Toyomi slid her purse off her right shoulder and caught it with her left hand as she walked around the table.
Again she and Chanté made eye contact.
“Hello, Momma Faye.” Toyomi leaned over and kissed Momma’s face. Momma kissed Toyomi back. That pissed me off.
Toyomi spoke to Dawn, Darnell. Dawn didn’t hesitate to hop up and hug Toyomi like they were long-lost sisters.
“Nice to see you again, Papa Jerry!” Toyomi sounded so excited. She kissed him. He chuckled and blushed like an elementary-school boy. She rubbed the top of his bald head.
She gave individual greetings to Aunt Edwonda, Aunt Anabelle, and Uncle Glen, then had the nerve to lean forward and put her elbows on the table, damn near stuck her buttocks in Chanté’s face, while she got all into my family’s business.
“How’s your diabetes, Aunt Edwonda? Still thinking about buying that boat, Uncle Glen? You bring one of your slamming sweet potato pies with the homemade crust, Aunt Ana?”
Chanté had chewed her ribs so much she had a mouth full of rib soup by now.
Toyomi shot Chanté a curt “Hi.”
“And ‘Hi’ to you, too.”
“I don’t believe we’ve met,” Toyomi said. “Are you a relative?”
“No, I’m not.”
“A friend of the family?”
Dawn interjected, “That’s Stephan’s
date
, Soror.”
I had to jump in. “Toyomi, what, you stopped by to say hi?”
“Stephan,” Momma said. “Offer Toyomi something to eat.”
“Thank you, no,” Toyomi said with enough sweetness to
overdose a honey bee. “I’m not hungry. Not at this moment.”
Dawn said, “Pull up a chair next to Stephan.”
“I’m only going to be here a couple of minutes.”
I asked Chanté, “Could you excuse me for a moment?”
Chanté had a crooked smile. “Go right ahead.”
Toyomi gazed over at Chanté, all comfortable and welcome. Stared for a second before we headed toward the front door.
I went through the dining room first, but when I reached the living room, she jostled past me. I followed, felt everybody glaring at the back of my head.
Little Akeem and Nathan Junior rushed in just before we could get out the front door. Nathan Junior’s mouth dropped open.
“Toy,” Nathan Junior said. “What the heck are you doing here?”
Toyomi tsked. “Well, ain’t that rude.”
Akeem’s eyes bucked.
“Ooooo!” Akeem blurted out, “Uncle Step got two girlfriends up in the house! Ooooooo-weeeeee! Mack daddy, daddy mack!”
Nathan Junior clamped his hands over Akeem’s mouth. He said, “Pay him no mind. He got dropped on his head when he was born. He’s crazy.”
Toyomi hissed through her teeth, “Akeem, was that necessary?”
He responded, “Don’t hate the player, hate the game!”
Toyomi didn’t see the humor. She slapped on her shades, rushed out the door. She stopped by Chanté’s car. Her arms folded, raised her breasts a good five inches.
I took my time getting to her.
“What’s up?” I asked.
She snatched her shades off so hard one of the lenses popped out. “Who is she?”

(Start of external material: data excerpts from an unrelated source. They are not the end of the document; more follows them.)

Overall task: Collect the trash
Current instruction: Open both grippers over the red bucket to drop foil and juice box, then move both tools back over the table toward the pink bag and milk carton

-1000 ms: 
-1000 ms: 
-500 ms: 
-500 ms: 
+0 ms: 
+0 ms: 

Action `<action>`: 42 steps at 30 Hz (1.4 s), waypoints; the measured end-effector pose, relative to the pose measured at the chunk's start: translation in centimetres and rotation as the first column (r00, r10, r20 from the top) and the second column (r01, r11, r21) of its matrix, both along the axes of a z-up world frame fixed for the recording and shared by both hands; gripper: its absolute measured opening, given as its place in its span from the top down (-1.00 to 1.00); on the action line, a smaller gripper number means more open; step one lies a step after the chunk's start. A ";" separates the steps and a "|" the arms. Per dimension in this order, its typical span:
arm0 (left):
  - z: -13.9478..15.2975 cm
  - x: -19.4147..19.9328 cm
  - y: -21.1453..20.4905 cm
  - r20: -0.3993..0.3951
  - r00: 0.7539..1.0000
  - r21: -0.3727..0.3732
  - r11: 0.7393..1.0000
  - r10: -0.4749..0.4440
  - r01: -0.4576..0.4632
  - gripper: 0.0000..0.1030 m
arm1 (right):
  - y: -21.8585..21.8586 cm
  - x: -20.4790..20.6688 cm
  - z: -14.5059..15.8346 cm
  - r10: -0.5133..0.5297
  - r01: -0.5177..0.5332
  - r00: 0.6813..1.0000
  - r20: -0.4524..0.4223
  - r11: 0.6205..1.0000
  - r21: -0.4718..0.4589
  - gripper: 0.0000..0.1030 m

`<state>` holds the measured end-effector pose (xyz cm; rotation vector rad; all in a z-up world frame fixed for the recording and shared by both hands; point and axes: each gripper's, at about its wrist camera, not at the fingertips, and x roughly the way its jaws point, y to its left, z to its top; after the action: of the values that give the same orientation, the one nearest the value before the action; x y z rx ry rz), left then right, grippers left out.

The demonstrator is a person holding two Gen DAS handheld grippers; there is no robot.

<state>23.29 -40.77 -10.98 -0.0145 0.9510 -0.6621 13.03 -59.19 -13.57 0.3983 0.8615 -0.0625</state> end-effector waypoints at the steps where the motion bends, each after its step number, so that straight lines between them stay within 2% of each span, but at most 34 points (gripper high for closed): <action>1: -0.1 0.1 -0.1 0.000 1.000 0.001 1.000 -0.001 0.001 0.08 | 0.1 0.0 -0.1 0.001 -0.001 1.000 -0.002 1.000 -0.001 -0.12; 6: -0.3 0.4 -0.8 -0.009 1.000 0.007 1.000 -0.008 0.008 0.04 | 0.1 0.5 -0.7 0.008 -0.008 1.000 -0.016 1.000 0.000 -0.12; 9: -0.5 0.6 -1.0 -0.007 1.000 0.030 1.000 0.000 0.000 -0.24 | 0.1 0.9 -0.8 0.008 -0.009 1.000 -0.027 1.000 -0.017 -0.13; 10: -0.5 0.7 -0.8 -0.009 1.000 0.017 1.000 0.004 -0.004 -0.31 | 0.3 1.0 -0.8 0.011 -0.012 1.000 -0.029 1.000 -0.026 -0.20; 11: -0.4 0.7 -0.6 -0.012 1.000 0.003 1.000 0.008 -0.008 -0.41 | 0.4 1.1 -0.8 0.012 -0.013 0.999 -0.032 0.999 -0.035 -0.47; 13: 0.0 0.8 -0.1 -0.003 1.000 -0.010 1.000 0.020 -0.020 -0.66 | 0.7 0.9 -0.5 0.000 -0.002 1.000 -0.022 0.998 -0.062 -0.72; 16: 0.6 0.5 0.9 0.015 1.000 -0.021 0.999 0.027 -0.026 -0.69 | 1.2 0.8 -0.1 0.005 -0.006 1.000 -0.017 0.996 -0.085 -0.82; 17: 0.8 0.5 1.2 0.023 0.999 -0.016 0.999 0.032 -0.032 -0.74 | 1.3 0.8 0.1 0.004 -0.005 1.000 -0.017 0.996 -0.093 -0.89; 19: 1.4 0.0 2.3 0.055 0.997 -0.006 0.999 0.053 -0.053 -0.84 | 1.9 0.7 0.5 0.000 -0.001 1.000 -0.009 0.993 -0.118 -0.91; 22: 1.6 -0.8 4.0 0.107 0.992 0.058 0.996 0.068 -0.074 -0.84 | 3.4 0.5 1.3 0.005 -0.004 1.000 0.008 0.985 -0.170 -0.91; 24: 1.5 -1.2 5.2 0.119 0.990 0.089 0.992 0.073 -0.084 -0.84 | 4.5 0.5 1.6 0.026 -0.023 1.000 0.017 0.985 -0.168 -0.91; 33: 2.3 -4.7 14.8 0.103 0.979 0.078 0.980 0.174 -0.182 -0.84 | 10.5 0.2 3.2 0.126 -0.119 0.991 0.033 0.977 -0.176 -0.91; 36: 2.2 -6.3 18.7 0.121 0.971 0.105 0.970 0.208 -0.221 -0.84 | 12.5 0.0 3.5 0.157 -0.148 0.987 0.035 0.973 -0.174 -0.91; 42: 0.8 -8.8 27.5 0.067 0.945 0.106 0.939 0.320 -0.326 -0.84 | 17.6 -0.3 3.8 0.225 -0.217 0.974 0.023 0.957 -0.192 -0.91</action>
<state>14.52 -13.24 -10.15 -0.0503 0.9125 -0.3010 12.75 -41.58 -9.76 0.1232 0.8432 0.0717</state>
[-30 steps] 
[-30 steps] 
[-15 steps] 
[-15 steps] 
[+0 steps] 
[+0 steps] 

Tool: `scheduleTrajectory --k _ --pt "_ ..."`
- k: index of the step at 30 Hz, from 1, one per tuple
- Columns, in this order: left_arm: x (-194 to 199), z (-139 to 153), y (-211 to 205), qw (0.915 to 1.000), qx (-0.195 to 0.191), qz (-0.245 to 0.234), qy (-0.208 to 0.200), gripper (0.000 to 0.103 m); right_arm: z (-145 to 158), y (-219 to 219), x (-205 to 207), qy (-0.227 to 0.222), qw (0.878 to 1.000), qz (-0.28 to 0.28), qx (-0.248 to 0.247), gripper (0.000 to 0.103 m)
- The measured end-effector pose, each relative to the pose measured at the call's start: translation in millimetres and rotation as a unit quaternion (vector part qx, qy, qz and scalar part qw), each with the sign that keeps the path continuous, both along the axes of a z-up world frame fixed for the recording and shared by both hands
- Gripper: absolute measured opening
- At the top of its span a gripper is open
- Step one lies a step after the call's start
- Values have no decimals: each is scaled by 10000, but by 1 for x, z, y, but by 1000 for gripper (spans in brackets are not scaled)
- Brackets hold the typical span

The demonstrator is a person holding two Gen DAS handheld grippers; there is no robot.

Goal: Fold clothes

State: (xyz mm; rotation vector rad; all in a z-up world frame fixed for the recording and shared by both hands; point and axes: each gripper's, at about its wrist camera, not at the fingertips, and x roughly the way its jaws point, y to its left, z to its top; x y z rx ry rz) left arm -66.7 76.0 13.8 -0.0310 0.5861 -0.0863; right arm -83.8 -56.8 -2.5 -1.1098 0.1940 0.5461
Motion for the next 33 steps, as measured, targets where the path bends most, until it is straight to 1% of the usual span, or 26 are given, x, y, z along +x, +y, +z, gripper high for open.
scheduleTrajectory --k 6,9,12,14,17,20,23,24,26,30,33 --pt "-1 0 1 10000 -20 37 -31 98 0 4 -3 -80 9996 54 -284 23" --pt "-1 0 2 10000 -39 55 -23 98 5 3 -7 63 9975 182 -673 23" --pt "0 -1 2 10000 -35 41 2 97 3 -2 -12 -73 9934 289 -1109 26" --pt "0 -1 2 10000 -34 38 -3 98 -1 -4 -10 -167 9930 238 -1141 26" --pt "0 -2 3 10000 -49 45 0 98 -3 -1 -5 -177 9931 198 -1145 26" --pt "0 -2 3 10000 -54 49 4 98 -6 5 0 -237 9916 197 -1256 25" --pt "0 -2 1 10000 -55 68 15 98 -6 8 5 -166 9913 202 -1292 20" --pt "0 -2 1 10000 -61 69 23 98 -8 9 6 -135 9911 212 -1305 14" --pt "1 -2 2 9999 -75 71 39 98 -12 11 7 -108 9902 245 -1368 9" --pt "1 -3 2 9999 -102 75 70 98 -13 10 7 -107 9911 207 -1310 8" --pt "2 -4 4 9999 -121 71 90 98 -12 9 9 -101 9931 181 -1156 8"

I stayed calm. “Who is who?”
“You know who.”
“A friend.”
“Is she the best you could do?”
The point was, and I knew it, no matter what the other woman looked like, fault would be found. Too short, too
tall, too black, too light, hair too long, hair too short, too fat, too skinny.
“Toyomi,” I said. “Get your finger out of my face.”
“Why did you bring her over here? Everybody stared at me like I was a damn joke, and you had that need-a-perm-looking bush bitch sitting all up under you—”
“You don’t know her, how are you going to pass judgment?”
“Hos attract each other.”
“And since you went out with me, what does that make you?”
I thought she was going to jump out of her skin and bite me. She took a few steps toward her car, then charged back with a kamikaze glower in her Asian eyes.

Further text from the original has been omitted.